山の中、奥深くに大きな個性的な家を建てて、狩りをしたり畑を作ったり、悠々自適な生活を送っている。
「腹減った〜!」
「ボビー飯〜!」
「お前らはガキか!ったく。キャメ、ちょっと手伝ってくれ」
「了解」
「私洗濯物しまっちゃうねー。ニキニキも手伝ってよ?」
「えー、18号がよしよししてくれたら「するか!」ちぇっ。はーい」
「なら私お風呂の用意しとくー」
「あ、待ってまちこり。俺も行く!」
自然といつものように別れてそれぞれの仕事へと向かっていく。私はりいちょと共にお風呂の準備だ。
「今日は、最近やって来て魚を独り占めしてる海坊主、だっけ?」
「そーそー。もーめちゃくちゃデカくて!まちこりの顔くらいあったわ」
「んな訳ねーだろ。ぶっ飛ばすぞコラ」
「すんませんっ!!」
「海坊主、前に見たことあるなー。普通穏やかな性格で独り占めなんてするはずないんだけど⋯」
「あー、それが、なんか一体じゃなかったんだよね」
「え、そうなの?」
「正確には他のところに住んでる別の海坊主に贈り物贈るために、めちゃくちゃ海の幸集めてたらしい」
「あー、求婚のためだったか」
「そ。18号がそれに気づいて恋愛相談して円満解決」
「さっすがじゅうはち」
「最初だけ戦ったけど全然消化不良〜〜」
「元気ありあまってんねー。若者は」
「うわその言い方婆臭いよまちこり」
「うるせー」
口を動かしながら薪を割っていく。私が薪を置き、りいちょが割り、その割った薪を私が風呂の下へと突っ込んでいく。ぽんぽんと軽口が叩けるこの時間も結構好きだ。
「てか、まちこりって実際何歳なの?」
「はぁ?女に歳聞くんじゃないよガキが」
「言い方強っ。って、そうじゃなくて、ガチで気になってるんだよね」
りいちょが動きを止め、斧を丸太に刺す。上を向いた持ち手に手をかけ顎を乗せて私を見つめる。

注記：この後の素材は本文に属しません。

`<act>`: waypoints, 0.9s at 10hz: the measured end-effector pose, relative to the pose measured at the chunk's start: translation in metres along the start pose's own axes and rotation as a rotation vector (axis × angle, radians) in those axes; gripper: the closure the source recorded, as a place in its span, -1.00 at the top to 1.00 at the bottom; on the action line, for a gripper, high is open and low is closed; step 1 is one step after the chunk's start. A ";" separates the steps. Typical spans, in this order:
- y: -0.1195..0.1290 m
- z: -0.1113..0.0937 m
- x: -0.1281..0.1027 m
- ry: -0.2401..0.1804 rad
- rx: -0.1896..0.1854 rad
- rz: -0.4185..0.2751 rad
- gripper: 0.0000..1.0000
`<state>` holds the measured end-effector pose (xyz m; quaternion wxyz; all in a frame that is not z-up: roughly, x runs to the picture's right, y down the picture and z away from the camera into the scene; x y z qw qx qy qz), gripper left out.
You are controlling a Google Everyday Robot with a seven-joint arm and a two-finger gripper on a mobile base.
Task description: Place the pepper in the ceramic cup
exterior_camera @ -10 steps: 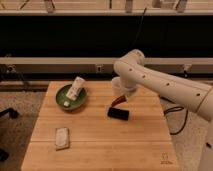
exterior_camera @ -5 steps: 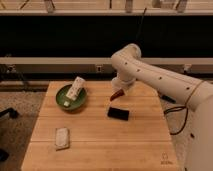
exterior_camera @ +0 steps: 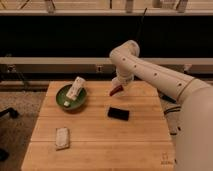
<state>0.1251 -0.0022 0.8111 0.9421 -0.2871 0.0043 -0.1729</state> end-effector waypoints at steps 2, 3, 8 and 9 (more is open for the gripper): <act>-0.007 0.001 0.003 0.002 0.006 0.002 -0.97; -0.018 0.000 0.002 0.002 0.016 -0.002 -0.97; -0.034 0.005 0.014 0.007 0.026 0.006 -0.97; -0.037 0.005 0.016 0.007 0.031 0.007 -0.97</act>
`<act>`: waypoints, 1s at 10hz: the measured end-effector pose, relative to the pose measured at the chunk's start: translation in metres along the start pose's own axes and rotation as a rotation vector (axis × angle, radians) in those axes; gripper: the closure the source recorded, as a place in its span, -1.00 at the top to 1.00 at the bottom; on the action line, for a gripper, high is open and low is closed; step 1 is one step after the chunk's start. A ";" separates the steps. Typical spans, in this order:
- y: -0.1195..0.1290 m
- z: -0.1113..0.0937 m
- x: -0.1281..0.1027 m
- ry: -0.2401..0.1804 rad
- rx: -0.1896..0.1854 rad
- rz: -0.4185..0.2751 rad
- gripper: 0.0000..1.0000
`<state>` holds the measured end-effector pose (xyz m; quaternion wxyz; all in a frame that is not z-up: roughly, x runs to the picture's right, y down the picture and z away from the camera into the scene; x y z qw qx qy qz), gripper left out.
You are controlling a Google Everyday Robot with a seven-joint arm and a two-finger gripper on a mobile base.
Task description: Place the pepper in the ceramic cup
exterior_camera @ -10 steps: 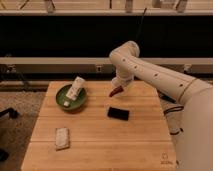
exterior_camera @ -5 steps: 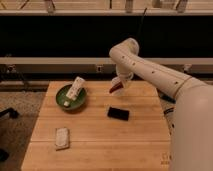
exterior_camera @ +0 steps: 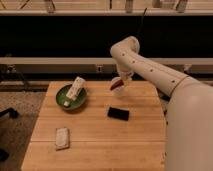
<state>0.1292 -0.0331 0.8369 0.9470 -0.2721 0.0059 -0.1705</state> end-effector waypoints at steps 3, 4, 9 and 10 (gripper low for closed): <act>-0.002 0.000 0.002 0.001 0.012 -0.001 -0.97; -0.004 -0.001 0.002 0.001 0.016 -0.002 -0.95; -0.004 0.000 0.004 0.005 0.025 -0.009 -0.58; -0.005 0.000 0.005 0.005 0.028 -0.010 -0.58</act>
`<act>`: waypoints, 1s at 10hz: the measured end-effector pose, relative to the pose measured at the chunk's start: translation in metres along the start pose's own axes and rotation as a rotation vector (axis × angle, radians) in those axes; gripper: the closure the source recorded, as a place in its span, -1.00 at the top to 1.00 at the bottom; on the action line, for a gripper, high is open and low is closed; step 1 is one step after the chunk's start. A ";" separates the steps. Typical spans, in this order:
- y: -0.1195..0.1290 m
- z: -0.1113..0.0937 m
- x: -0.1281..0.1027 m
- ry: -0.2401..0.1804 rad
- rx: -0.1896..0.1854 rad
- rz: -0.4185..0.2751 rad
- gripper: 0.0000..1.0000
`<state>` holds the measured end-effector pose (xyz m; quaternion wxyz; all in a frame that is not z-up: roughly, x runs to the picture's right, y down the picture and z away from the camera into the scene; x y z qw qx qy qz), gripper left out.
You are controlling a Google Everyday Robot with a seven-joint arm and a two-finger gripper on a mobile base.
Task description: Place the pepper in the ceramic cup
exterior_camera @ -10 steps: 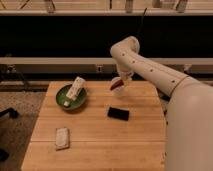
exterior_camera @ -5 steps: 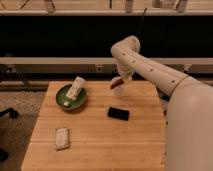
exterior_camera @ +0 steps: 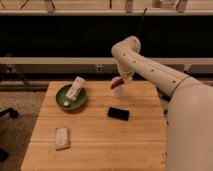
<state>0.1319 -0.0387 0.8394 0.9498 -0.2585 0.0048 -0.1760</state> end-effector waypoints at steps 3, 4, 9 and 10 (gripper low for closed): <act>-0.002 0.000 0.001 0.001 0.008 -0.004 -0.68; -0.003 0.000 0.001 0.001 0.010 -0.006 -0.69; -0.005 -0.001 0.002 0.007 0.019 -0.016 -0.52; -0.005 -0.001 0.002 0.008 0.021 -0.019 -0.52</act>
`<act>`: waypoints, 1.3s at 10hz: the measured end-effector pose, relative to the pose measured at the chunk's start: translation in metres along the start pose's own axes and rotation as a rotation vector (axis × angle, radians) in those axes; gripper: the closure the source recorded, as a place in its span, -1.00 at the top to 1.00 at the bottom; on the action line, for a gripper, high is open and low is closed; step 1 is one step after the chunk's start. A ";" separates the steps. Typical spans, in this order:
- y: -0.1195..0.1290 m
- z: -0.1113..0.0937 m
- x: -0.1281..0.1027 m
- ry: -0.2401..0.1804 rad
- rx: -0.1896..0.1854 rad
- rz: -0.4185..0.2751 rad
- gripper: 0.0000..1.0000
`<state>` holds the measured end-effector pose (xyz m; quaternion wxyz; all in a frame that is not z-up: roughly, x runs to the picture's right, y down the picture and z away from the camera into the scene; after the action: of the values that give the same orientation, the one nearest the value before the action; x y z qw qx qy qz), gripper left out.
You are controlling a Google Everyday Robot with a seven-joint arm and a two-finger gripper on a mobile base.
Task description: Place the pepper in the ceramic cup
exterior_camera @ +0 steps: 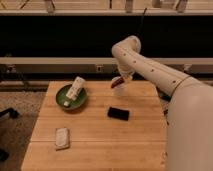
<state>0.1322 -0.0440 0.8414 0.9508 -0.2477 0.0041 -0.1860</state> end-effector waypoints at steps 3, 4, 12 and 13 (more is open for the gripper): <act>-0.002 0.000 0.001 0.004 0.007 -0.007 -0.52; -0.002 0.000 0.001 0.005 0.010 -0.009 -0.52; -0.006 0.000 0.002 0.011 0.025 -0.028 -0.52; -0.007 0.000 0.002 0.012 0.028 -0.031 -0.52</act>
<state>0.1318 -0.0508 0.8446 0.9512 -0.2333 0.0034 -0.2021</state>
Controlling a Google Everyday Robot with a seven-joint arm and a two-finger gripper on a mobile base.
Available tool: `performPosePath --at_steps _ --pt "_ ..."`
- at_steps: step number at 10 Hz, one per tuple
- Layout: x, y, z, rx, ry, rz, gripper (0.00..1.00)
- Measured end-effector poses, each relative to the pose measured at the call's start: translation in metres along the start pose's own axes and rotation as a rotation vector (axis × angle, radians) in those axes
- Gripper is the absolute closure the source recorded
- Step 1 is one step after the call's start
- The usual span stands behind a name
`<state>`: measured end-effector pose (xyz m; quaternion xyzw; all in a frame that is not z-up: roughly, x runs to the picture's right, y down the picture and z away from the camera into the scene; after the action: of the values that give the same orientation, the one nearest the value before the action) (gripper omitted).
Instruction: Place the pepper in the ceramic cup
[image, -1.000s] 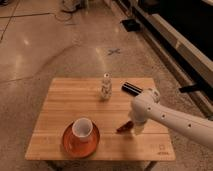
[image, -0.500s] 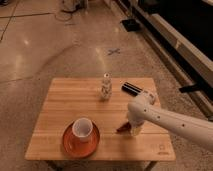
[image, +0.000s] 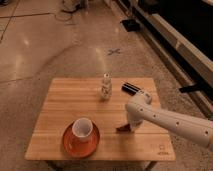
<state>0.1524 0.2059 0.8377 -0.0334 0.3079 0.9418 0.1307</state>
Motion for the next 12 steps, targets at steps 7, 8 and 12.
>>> performPosePath --at_steps 7,8,12 --pt "0.029 0.002 -0.083 -0.028 -0.030 0.035 1.00" --pt "0.044 -0.001 -0.098 -0.038 -0.031 0.015 1.00" --pt "0.081 -0.027 -0.134 -0.070 -0.074 -0.046 1.00"
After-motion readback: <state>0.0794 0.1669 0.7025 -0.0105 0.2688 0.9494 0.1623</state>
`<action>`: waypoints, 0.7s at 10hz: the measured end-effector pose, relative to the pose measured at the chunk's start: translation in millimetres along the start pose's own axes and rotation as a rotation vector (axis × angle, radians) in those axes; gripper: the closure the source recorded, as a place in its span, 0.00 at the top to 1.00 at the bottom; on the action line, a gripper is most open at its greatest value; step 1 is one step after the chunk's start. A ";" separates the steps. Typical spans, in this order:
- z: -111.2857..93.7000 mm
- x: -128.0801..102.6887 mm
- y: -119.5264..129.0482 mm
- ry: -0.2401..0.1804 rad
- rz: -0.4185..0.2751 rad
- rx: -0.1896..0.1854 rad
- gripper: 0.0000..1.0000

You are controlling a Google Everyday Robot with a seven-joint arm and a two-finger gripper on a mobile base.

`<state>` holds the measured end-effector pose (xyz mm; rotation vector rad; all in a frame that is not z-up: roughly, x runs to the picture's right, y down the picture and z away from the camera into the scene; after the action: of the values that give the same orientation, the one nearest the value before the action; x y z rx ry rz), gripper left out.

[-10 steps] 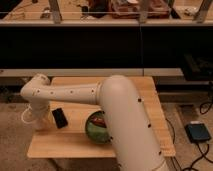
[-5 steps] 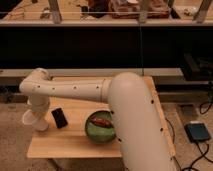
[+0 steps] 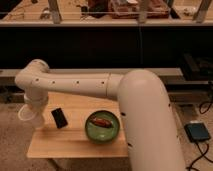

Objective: Pick up the ceramic cup

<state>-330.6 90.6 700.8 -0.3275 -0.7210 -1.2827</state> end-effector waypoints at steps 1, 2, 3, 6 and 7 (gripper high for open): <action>-10.1 0.9 -3.3 0.007 -0.004 0.001 0.00; -11.4 -1.4 -2.1 0.005 -0.008 0.001 0.00; -12.9 -1.6 5.8 0.005 -0.007 0.004 0.00; -24.1 -1.1 23.5 0.007 0.000 0.007 0.00; -25.4 -2.4 20.5 0.006 0.001 0.008 0.00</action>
<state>-303.7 82.9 683.8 -0.3175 -0.7203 -1.2789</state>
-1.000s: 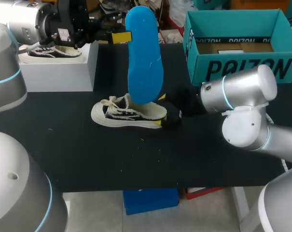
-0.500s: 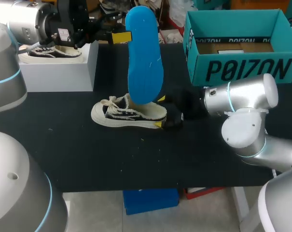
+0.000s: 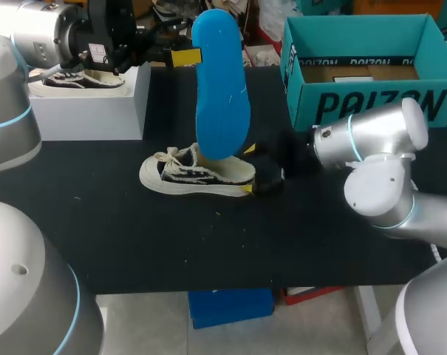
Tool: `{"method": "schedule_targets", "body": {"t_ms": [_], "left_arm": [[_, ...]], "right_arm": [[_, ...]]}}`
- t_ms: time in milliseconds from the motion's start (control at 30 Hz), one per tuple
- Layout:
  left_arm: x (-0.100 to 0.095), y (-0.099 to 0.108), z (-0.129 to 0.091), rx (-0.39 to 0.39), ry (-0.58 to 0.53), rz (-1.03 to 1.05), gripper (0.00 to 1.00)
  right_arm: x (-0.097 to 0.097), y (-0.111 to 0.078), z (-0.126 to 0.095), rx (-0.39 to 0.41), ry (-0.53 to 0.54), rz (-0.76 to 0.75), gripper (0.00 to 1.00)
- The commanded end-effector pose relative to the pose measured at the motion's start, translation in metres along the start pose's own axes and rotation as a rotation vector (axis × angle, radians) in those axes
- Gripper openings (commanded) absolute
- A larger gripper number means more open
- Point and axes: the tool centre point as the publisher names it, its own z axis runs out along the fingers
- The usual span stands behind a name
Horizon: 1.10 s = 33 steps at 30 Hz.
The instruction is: Take the shoe out of the shoebox, open the shoe tongue, remove and reinsert the insole, then place the shoe into the shoebox
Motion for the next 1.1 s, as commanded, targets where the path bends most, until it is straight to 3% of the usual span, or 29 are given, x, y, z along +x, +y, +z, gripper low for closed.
{"method": "schedule_targets", "body": {"t_ms": [33,200,367,667,933,1100], "left_arm": [[0.000,0.001,0.001,0.000,-0.002,0.001,0.00],[0.000,0.001,0.001,0.000,-0.002,0.001,0.00],[0.000,0.001,0.001,0.000,-0.002,0.001,0.00],[0.000,0.001,0.001,0.000,-0.002,0.001,0.00],[0.000,0.001,0.001,0.000,-0.002,0.001,0.00],[0.000,0.001,0.001,0.000,-0.002,0.001,0.00]], "right_arm": [[-0.011,0.013,-0.022,0.213,0.053,-0.010,1.00],[-0.025,0.023,-0.030,0.444,0.123,-0.048,1.00],[-0.035,0.034,-0.023,0.579,0.165,-0.084,1.00],[-0.042,0.052,-0.011,0.761,0.202,-0.118,1.00],[-0.045,0.062,-0.001,0.867,0.190,-0.119,0.87],[-0.046,0.070,0.006,0.939,0.196,-0.133,0.87]]}}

「俺たちより歳上ってのはわかるけど、なんとなく何十年とかじゃなさそうだし」
「なんとなく?」
「さっきの海坊主の話もそうじゃん」
「なにがよ」
「せんせーが言ってたけど、海坊主って見れること自体がとんでもなく奇跡らしいよ。まちこりも知ってのとおり争いを好まないし、波風を立たせない妖怪だから、そもそも人間の前にも妖怪の前にも姿を現さないんだって」
「ふーん。じゃあ私が見れたのは奇跡だったわけだ」
「だーかーら、それがおかしいんだって。今日会った海坊主に聞いたけど、海坊主仲間で話した時に、ここ100年は誰も妖怪にも人間にも会ってないって話題出たらしいし」
気になることは確かめないと気がすまない。それは彼の美点であるし、幼さの所以だ。
「まちこりって、しろせんせーとはちょっと違う、経験からの知識?ってのがすごいじゃん。だから俺、結構長生きなのかなーって」
そしてなかなかに鋭い。
私は薪の様子を見てもう割る必要はないか、と判断する。人差し指を立て、そこにふっと息を吹きかける。そうすると指先に小さな炎が灯る。それを近くの落ち葉に付けて薪に突っ込む。炎を操って薪全体に炎が巡るように調整する。
あとは張った水が湯になるのを待つだけ。
私はりいちょを振り返る。
「ま、りいちょが私に一撃でも入れられるようになったら教えてあげるよ」
そう煽るような笑みを浮かべれば、最年少の彼は途端にむっとした顔になる。
「はぁ!?そんなん簡単だし!夕飯まで時間あるし今からやるぞ!」
「え〜、りいちょさん疲れてるから負けたとかの言い訳しないでくださいよ〜?」
「しないし!!」
ぷんすこ怒りながら歩き出すりいちょに苦笑しながらもその背を追いかけた。